Collected data entries
──────────────────────────────
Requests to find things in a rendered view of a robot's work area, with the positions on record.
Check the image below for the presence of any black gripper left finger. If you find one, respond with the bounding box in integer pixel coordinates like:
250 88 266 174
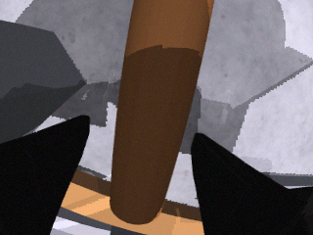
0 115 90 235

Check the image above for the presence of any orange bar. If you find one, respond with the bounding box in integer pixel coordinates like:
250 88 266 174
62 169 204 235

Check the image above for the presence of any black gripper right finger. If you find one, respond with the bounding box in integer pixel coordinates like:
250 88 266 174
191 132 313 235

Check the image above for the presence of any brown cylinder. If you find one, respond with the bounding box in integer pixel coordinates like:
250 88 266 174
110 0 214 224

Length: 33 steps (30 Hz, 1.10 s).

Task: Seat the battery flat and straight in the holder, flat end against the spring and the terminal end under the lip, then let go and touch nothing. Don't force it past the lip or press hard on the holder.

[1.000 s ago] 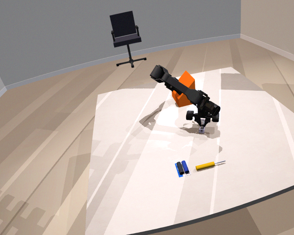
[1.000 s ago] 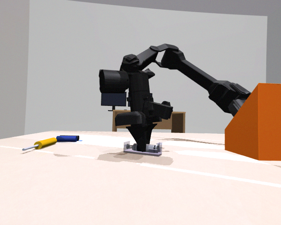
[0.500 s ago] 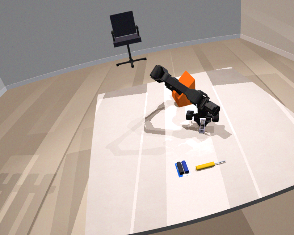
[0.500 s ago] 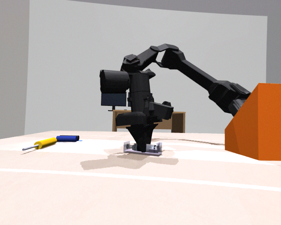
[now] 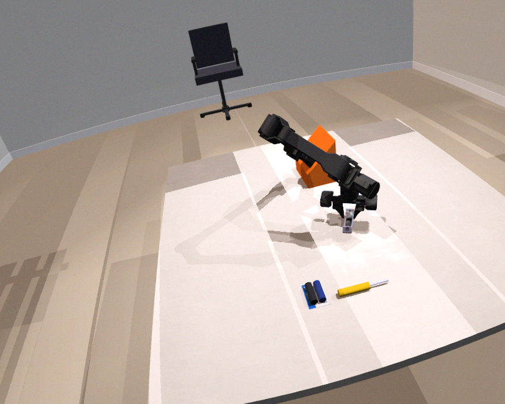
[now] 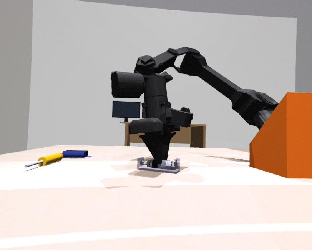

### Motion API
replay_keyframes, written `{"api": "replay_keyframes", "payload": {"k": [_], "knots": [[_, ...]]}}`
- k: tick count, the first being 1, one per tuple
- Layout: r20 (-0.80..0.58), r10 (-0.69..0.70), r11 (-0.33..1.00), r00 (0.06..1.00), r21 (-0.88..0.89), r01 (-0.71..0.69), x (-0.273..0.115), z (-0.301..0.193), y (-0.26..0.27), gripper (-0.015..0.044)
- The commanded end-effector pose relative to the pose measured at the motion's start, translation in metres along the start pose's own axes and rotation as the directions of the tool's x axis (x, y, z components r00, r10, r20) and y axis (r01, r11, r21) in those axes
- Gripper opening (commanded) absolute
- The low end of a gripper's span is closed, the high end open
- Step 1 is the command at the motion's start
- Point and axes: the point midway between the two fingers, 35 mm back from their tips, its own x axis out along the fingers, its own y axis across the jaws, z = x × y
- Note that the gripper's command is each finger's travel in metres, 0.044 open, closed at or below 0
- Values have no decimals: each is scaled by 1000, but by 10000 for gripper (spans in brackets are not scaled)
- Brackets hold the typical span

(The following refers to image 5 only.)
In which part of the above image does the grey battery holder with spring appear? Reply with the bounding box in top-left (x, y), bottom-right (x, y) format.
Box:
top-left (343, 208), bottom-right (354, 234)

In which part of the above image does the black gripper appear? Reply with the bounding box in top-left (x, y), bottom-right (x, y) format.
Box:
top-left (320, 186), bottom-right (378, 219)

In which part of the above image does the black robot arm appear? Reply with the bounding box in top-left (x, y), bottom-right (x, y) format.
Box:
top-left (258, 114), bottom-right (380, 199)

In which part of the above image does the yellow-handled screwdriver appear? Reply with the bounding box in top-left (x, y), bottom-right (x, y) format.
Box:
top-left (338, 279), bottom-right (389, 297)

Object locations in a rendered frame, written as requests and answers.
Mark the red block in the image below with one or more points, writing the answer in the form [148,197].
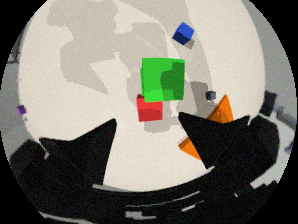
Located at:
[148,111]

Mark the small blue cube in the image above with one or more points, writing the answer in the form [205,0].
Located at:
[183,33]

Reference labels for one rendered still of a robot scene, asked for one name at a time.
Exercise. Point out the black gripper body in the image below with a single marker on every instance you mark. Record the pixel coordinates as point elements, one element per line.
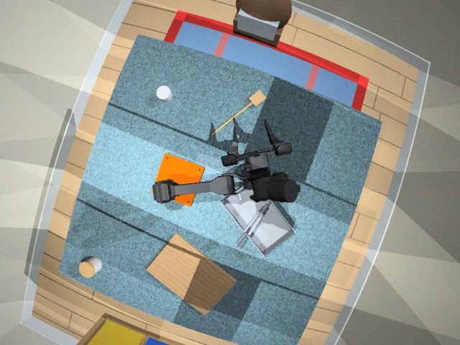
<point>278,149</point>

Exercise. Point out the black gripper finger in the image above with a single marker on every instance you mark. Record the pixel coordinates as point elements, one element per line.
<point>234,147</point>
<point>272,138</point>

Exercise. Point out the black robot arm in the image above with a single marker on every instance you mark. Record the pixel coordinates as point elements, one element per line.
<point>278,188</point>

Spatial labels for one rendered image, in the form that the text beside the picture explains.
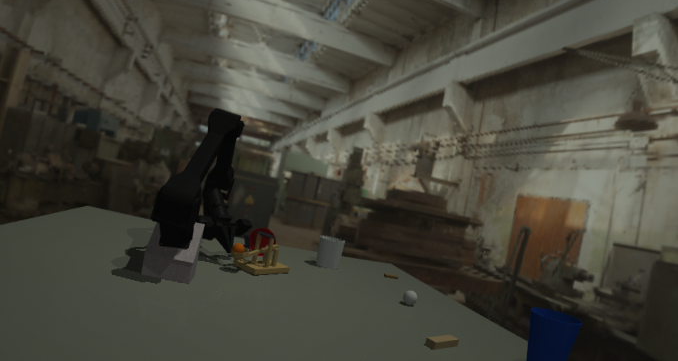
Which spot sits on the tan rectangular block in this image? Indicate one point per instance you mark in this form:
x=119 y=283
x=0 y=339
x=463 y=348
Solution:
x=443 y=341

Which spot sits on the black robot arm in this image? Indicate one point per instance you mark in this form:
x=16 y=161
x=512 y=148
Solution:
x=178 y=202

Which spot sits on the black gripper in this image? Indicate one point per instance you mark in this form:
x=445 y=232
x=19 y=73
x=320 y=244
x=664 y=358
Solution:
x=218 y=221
──────────────────────────────
**Problem description**.
Find every line in the records that has the word "Reply". Then report the count alone.

**Task response**.
4